What if all those drivers that strike - I don't know how many thousands - but what if....

We, all of us, shut our app off after reaching every pax destination for 15 minutes? Go to airplane mode, it will look to Uber like a tech problem. Or catch a rare and elusive Lyft ping. Either way, the whole "work when you want" ad campaign is not going to change, so let's work when it benefits us.

If enough of us did that would it trigger a surge? Passengers *HATE* surges. Drivers and Uber benefit from surges, but I think it's designed to get drivers to chase the surge to satisfy demand and help Uber appear to be the best choice in Rideshare.

What if surges became much more common? What if you had your Lyft referral code written on a couple dozen 4x6 cards to give to an Uber passenger caught in a surge? You get $10, and Uber loses a customer.

How could Uber continue to shit on us while bleeding market share if *we* are the reason for the erosion in market share?
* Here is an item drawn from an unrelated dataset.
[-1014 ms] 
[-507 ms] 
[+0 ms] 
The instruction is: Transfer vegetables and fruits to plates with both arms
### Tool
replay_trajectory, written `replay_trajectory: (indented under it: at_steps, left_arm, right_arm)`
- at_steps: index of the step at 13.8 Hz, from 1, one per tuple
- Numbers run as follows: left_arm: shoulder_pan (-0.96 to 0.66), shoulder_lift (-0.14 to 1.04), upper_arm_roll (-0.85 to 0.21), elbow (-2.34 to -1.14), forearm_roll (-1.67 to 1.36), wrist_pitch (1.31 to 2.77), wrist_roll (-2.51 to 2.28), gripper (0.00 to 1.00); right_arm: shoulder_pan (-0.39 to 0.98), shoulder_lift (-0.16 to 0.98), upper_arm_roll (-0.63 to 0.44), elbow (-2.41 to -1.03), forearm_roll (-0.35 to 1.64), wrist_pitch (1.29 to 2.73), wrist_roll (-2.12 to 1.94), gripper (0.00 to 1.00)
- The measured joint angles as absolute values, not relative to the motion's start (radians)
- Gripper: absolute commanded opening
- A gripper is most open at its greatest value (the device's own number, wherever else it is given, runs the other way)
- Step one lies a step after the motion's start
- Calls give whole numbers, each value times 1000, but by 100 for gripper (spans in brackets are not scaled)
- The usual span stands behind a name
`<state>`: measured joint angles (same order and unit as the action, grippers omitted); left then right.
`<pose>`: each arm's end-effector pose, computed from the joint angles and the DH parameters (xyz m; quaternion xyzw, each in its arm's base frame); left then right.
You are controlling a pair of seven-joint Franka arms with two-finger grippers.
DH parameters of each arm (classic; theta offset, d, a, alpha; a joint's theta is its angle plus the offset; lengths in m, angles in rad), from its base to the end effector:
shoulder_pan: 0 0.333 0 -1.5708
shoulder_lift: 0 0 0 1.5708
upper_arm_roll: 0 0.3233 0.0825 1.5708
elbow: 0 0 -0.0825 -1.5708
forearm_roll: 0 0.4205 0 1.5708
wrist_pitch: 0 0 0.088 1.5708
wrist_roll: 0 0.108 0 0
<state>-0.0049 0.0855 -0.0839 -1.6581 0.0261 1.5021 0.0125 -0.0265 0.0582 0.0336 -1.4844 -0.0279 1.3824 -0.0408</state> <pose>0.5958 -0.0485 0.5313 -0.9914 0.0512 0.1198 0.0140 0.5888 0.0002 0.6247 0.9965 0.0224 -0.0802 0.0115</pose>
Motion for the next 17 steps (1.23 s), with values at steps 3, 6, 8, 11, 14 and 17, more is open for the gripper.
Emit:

Uber needs a formidable competitor. Let's give them one.


----------



## denverxdriver (Sep 26, 2015)

I agree 100% with your sediment. It's about educating the herd of drivers that don't understand basic business principals that will be the hurdle.


----------



## JimS (Aug 18, 2015)

What do rocks and sand and executives have to do with anything?

Anyway, thanks for writing in. Happy to help.

The only way to manipulate a surge is by removing available drivers out of an area where high demand is expected. Surge is based on historical demand adjusted to current weather, activities and available cars.

Sorry Denver. Didn't mean to take away from your sentiment. It was the principle of the thing.


----------



## Disgusted Driver (Jan 9, 2015)

Yeah, I find that drivers here are not to bright, guess they are new, bless their hearts. 

At 1:50AM, just before the bars close they are sitting downtown waiting for a 1X call. at 1:55 they are all gone and suddenly the surge is on. Same thing with events, they are sitting outside of the event, online, waiting for it to be over, that's just dumb. So if we can't wisen them up to the simple things, how are we going to get them to act in an organized fashion. 

I could bring Uber to it's knees very quickly if I could coordinate the efforts of all the drivers in an area but that's hard since we don't have an effective way to communicate with each other. If we all just went offline and looked at the passenger app till the surge hit 2.5 or 3 and then all went online to take the rides ... Uber would need to deal with it quickly or lose a lot of riders with a bad taste in their mouth.


----------



## JimS (Aug 18, 2015)

Disgusted Driver said:


> If we all just went offline and looked at the passenger app till the surge hit 2.5 or 3 and then all went online to take the rides ...


First couple drivers, maybe. But the surge would end just about as soon as you all turn on your app. Maybe have a 2 minute window there.


----------



## denverxdriver (Sep 26, 2015)

We need someone to code a driver communication app or use an app that already allows this. Then we need to blast messages to drivers during these times. Yes, if drivers coordinated what a great world it would be. If only we had all the drivers phone numbers like uber does. Would be great if there was a way to get them all.


----------



## Bill Wirth (Jan 1, 2015)

This is the real way to deal with uber and these low rates!


----------



## DMV guy (Oct 8, 2015)

How long is strike suppose to be?


----------



## Disgusted Driver (Jan 9, 2015)

October 16th to 18th


----------



## RideShareStrategy (Dec 5, 2015)

I don't think agreeing with his sediment is a good idea..haha.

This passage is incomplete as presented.